You know, I'd really like to own a bookstore so that I could put a table (maybe a small one) at the front of the shop and put short story collections on it so that readers could at least have the chance to get the book in their hands and have the page fall open on some choice and enticing phrase. There's all this talk about the convenience for short stories for people in this busy age but in my experience there is nothing convenient about bending down to the lower layers of a bookshelf at the back of the shop. While most people may find their reading matter on line, the physical bookshop is a unique way for readers to find authors in the first place, in the flesh/paper as it were.

There is nothing that a short story can't do that a novel does and when a short story does something well it beats a novel hands down. I say that as both a reader and a writer (of both the novel and short story) and despite the strange comments at the end of this article about the Costa's short story prize in which Jonathan Rupin at Foyles says

I think [the new award] is entirely admirable, and of course we will support it, but I can't see there ever being a substantial shift in the market for short stories in the UK … Perhaps short stories don't get the depth of character and complexity of plot which appeals to British readers. There are relatively few authors in the UK who sell strongly because of their writing style. Most bestselling authors are principally loved for their storytelling ability."

Is he trying to say that short stories don't have the ability to show depth of character or tell a story? I get that there may be one plot thread not several but this is where short stories are the magnifying glass and novels are the wider view. Both have their robust merits. Because of it's magnified quality a short story can linger longer, both in memory and in feeling. I certainly had that experience when reading a recent story by the widely regarded master of short stories, William Trevor. His An Idyll in Winter is extraordinary for it's delicacy of detail, it's tension, an extraordinary phrasing which reaches for things we feel at the heart of us but cannot quite say.

So is the short story alive or dead? In this article focussing mainly on the American market Stephen King believes that it is dying due to what he considers formulaic stories churned out by the MA in Creative Writing. He notes that the short story magazines are harder and harder to find in the store, (again on the bottom shelf) below the fashion and lifestyle. He thinks that Short Story Reviews are read only by other writers, that a connection to the ordinary business of life is not being made. He may have some valid points but I don't sign up to his overall pessimism.
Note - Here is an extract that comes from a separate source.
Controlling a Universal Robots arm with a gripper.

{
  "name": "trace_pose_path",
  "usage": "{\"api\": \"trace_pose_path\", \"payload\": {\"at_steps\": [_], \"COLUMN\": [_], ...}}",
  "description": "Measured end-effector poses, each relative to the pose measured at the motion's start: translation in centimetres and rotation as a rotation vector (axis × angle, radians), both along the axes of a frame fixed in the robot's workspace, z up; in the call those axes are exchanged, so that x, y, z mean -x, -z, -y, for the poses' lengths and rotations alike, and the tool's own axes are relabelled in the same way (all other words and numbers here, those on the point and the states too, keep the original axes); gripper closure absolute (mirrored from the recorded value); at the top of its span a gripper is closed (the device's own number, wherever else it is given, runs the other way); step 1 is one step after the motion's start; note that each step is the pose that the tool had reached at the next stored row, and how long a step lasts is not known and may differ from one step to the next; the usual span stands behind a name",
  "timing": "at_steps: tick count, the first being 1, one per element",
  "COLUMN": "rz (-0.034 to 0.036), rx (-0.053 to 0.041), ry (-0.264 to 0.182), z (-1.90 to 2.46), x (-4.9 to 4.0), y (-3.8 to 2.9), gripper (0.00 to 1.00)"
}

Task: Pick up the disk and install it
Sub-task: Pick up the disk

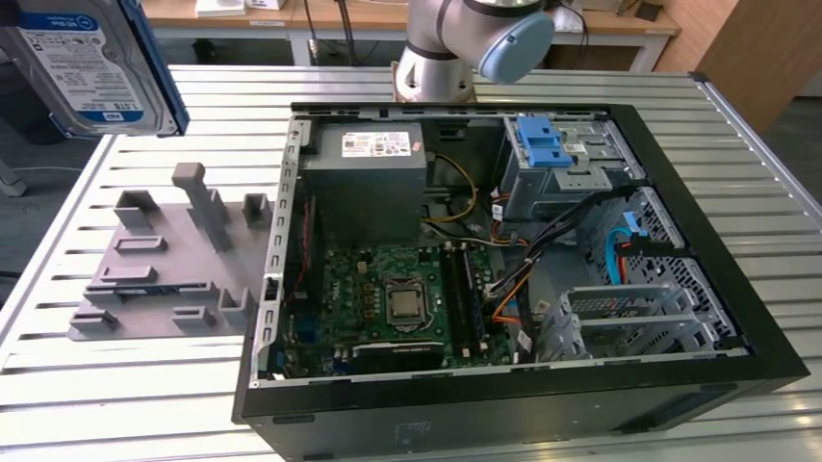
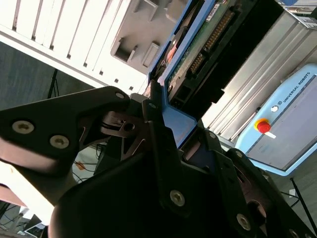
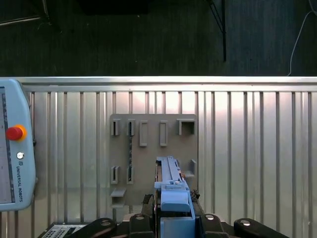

On the other hand, this recent article in the Sunday Independent (which mentions new online Irish lit mag The South Circular, The Munster Literature Centre who publish stories and run the renowned Sean O' Faolain prize as well as lit mag the Stinging Fly) is a far more optimistic look at how the short story is doing. There is still a huge amount of interest in the short story and for many it is where their writing journey begins. There is a lot more talk about short stories these days. Now if I could just get me a bookshop and put short stories at the forefront where readers might sample their delights. This year has been designated Year of the Short Story so on Random Acts of Optimism, I'll be putting short stories at the forefront and talking to writers and readers of the form and letting you know of interesting developments and collections.